Background information
- Born: August 8, 1970 (age 55) Tynnered, Sweden
- Occupation(s): singer, songwriter
- Instrument: guitar

= Björn Rosenström =

Björn Rosenström, born August 8, 1970, in the boroughs Tynnered in Gothenburg who resides in Bollebygd, is a Swedish songwriter who has performed as troubadour. Nowadays, he is a part of Det jävla bandet during concerts and on the latest records. In Det jävla bandet, his brother Mark Lindvall also plays.

In addition to being a songwriter and performer, he is also a lawyer; he has a Candidate of Law-degree from the University of Gothenburg. Rosenström studied law 1991-1996, while he was actively involved in the university's pub business, where he quickly became known for his ironic and humorous songs that he performed on guitar in various celebrations. He says that he is the person who likes to study others, especially in pub environments among drunk people.

When Björn Rosenström graduated in 1996, he went into a recording studio with his brother Jonas and started recording the album Låtar som är sådär. The disc took just one and a half days to do. Rosenström published 1,000 copies of the discs that he sold at his old university's pub and bookstore.

Jonas Rosenström was the cornerstone of Rosenström Musik and a member in Det Jävla bandet until the spring of 2011, when he decided to go for a new career.

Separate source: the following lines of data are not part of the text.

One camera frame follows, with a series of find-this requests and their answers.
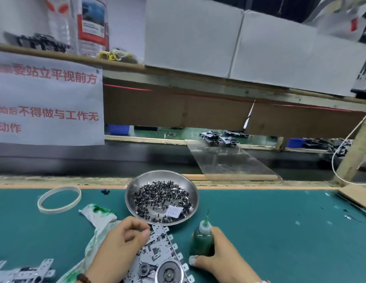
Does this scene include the person's right hand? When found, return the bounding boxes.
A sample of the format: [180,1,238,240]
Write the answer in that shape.
[188,227,264,283]

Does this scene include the person's left hand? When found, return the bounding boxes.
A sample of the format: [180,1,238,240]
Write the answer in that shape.
[84,215,152,283]

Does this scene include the green glue squeeze bottle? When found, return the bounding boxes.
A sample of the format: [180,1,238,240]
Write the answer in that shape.
[189,211,216,257]

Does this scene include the pile of small metal parts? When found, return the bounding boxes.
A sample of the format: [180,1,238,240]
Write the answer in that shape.
[131,180,194,224]

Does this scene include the round metal bowl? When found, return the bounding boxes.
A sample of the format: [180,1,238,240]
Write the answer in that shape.
[124,169,200,227]

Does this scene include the black conveyor belt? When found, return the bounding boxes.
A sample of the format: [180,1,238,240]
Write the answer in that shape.
[0,138,366,182]

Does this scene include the finished mechanisms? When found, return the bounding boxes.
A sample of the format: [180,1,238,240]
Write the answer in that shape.
[199,129,252,149]

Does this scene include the white green-stained cloth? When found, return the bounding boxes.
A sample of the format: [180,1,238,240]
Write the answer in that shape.
[56,202,122,283]

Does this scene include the clear plastic sheet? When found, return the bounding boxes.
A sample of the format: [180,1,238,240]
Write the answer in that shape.
[185,139,283,181]

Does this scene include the blue plastic bin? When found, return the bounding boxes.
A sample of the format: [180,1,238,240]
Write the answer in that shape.
[287,137,307,150]
[106,123,131,137]

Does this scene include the flat cardboard piece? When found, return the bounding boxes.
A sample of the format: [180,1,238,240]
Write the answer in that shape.
[339,184,366,211]

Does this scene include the brown cardboard panel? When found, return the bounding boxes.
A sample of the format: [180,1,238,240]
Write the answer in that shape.
[103,83,366,140]

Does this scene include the white paper sign red text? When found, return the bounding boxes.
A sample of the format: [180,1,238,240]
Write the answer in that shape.
[0,49,106,147]

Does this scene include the wooden shelf beam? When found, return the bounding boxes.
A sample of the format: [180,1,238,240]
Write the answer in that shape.
[0,42,366,113]

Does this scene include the yellow plastic object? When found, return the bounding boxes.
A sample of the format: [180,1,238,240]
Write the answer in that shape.
[97,48,138,63]

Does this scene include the dark metal device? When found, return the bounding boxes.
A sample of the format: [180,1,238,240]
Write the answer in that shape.
[3,31,72,54]

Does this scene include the bottle with orange label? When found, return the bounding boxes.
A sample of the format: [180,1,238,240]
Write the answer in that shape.
[76,0,111,59]

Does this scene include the clear plastic bottle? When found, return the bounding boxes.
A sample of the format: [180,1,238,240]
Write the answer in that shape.
[44,0,75,54]

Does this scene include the white bag red label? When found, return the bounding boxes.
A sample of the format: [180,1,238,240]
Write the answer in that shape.
[306,0,366,42]

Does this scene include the white tape ring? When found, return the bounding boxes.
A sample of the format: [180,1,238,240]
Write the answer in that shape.
[36,185,83,216]

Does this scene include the white cable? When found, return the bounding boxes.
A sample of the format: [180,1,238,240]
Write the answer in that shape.
[331,105,366,187]

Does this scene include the red cord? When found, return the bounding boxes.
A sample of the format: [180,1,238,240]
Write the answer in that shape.
[103,83,356,113]

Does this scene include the wooden post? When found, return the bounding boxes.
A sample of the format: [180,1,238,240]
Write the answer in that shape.
[333,111,366,186]

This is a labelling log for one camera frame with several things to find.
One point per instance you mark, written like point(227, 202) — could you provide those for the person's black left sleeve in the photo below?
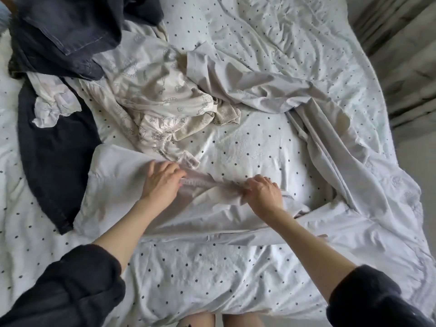
point(61, 289)

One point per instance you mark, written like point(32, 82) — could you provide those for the light grey smocked garment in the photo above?
point(354, 187)

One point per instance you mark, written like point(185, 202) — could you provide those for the person's black right sleeve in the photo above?
point(378, 303)

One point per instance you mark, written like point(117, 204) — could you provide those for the person's black sleeve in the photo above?
point(378, 303)
point(61, 289)

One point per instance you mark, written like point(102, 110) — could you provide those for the person's right hand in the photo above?
point(266, 199)

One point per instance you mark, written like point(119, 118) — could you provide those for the person's lower leg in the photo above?
point(197, 320)
point(242, 320)

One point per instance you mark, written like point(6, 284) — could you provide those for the cream patterned pyjama top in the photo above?
point(157, 92)

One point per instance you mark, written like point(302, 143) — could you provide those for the white dotted bed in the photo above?
point(272, 30)

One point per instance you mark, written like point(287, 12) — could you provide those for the person's left hand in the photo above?
point(163, 187)

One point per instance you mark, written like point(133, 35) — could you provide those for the dark grey jeans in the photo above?
point(54, 160)

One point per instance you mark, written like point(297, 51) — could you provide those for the person's left forearm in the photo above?
point(126, 235)

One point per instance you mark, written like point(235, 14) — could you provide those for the striped beige curtain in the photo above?
point(402, 64)

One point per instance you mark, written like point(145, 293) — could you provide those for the person's right forearm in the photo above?
point(310, 252)

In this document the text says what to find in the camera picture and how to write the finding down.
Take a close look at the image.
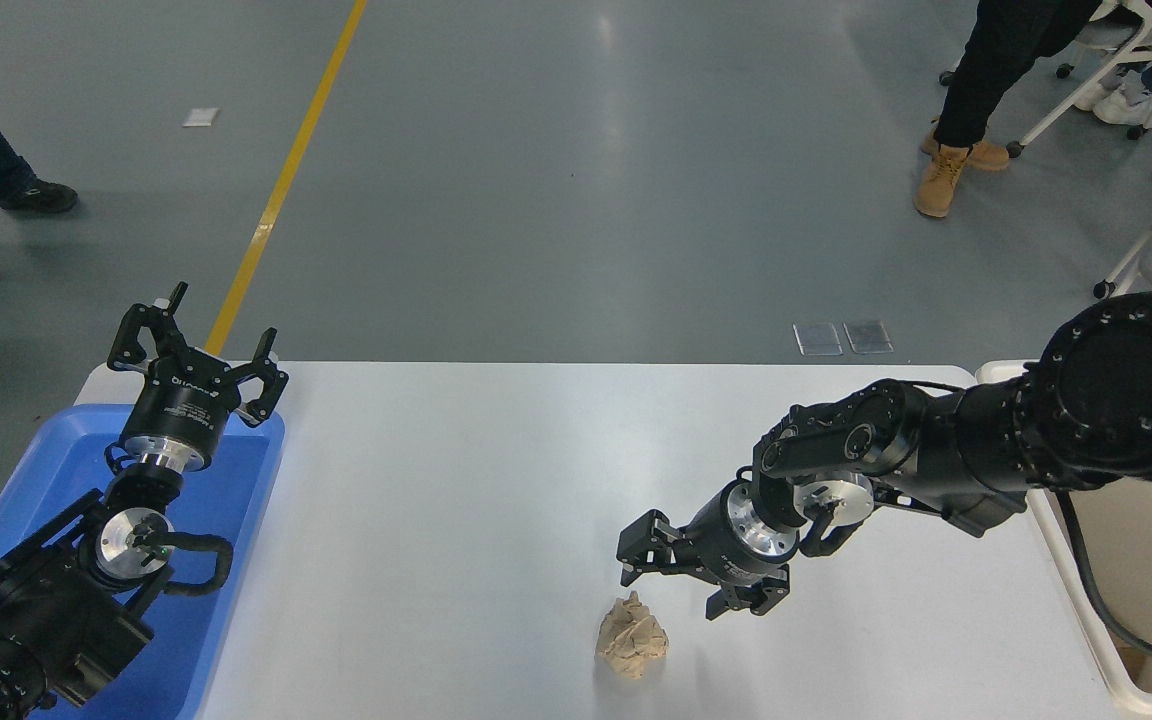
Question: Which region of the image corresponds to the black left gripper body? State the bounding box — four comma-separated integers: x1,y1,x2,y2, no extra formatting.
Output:
122,350,241,451

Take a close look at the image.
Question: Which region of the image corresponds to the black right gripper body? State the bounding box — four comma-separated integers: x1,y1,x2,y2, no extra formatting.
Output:
676,484,790,590

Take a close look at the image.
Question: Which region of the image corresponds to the tan paper ball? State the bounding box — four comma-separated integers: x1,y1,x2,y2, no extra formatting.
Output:
595,590,669,681

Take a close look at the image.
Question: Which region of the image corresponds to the blue plastic tray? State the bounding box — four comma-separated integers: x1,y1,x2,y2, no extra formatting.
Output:
0,403,286,720

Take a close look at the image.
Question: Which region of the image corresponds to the clear floor plate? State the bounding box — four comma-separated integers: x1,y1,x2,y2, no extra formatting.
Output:
843,320,894,355
793,322,844,357

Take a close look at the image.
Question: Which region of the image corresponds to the large pale plastic bin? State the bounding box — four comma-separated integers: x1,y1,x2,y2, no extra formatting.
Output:
976,360,1152,719

During 2011, Rosenström toured with Det jävla bandet in Sweden.

== Members in the band ==
- Björn Rosenström – guitar & singer
- Johan Strömberg – bass
- Markus Netterlid Lindvall – drums
- Fredrik Lidin – guitar, mandolin & choir
- Pär Edwardson – guitar & choir
- Håkan Svensson – guitar & choir
- Nicklas Arlevall – sound engineer & tour manager
- Robert Ölund och Jonas Hedlund – backline engineer
- Jonas Rosenström – honorary member)

== Discography ==
- Låtar som är sådär (1996)
- Någorlunda hyggliga låtar (2000)
- Glove Sex Guy (2001)
- Var får jag allt ifrån? – En så kallad samling (2003)
- Pop på Svenska (2004)
- Syster Gunbritts hemlighet (2006)
- Ett jubileum som är sådär – 10½ år med Björn Rosenström (2007)
- Älska Hestrafors (singel) (2009)
- Swingersklubb in the Radhuslänga (2010)
- Olämpliga låtar (2012)
- Vad Tänkte Jag Med? (singel) (2012)
- Jul i Göteborg (singel) (2013)
- Tuff pipa (2015)
- Cuatro Klamydias (singel) (2016)
- 30 dårar (singel) (2021)
- Torskarna (singel) (2022)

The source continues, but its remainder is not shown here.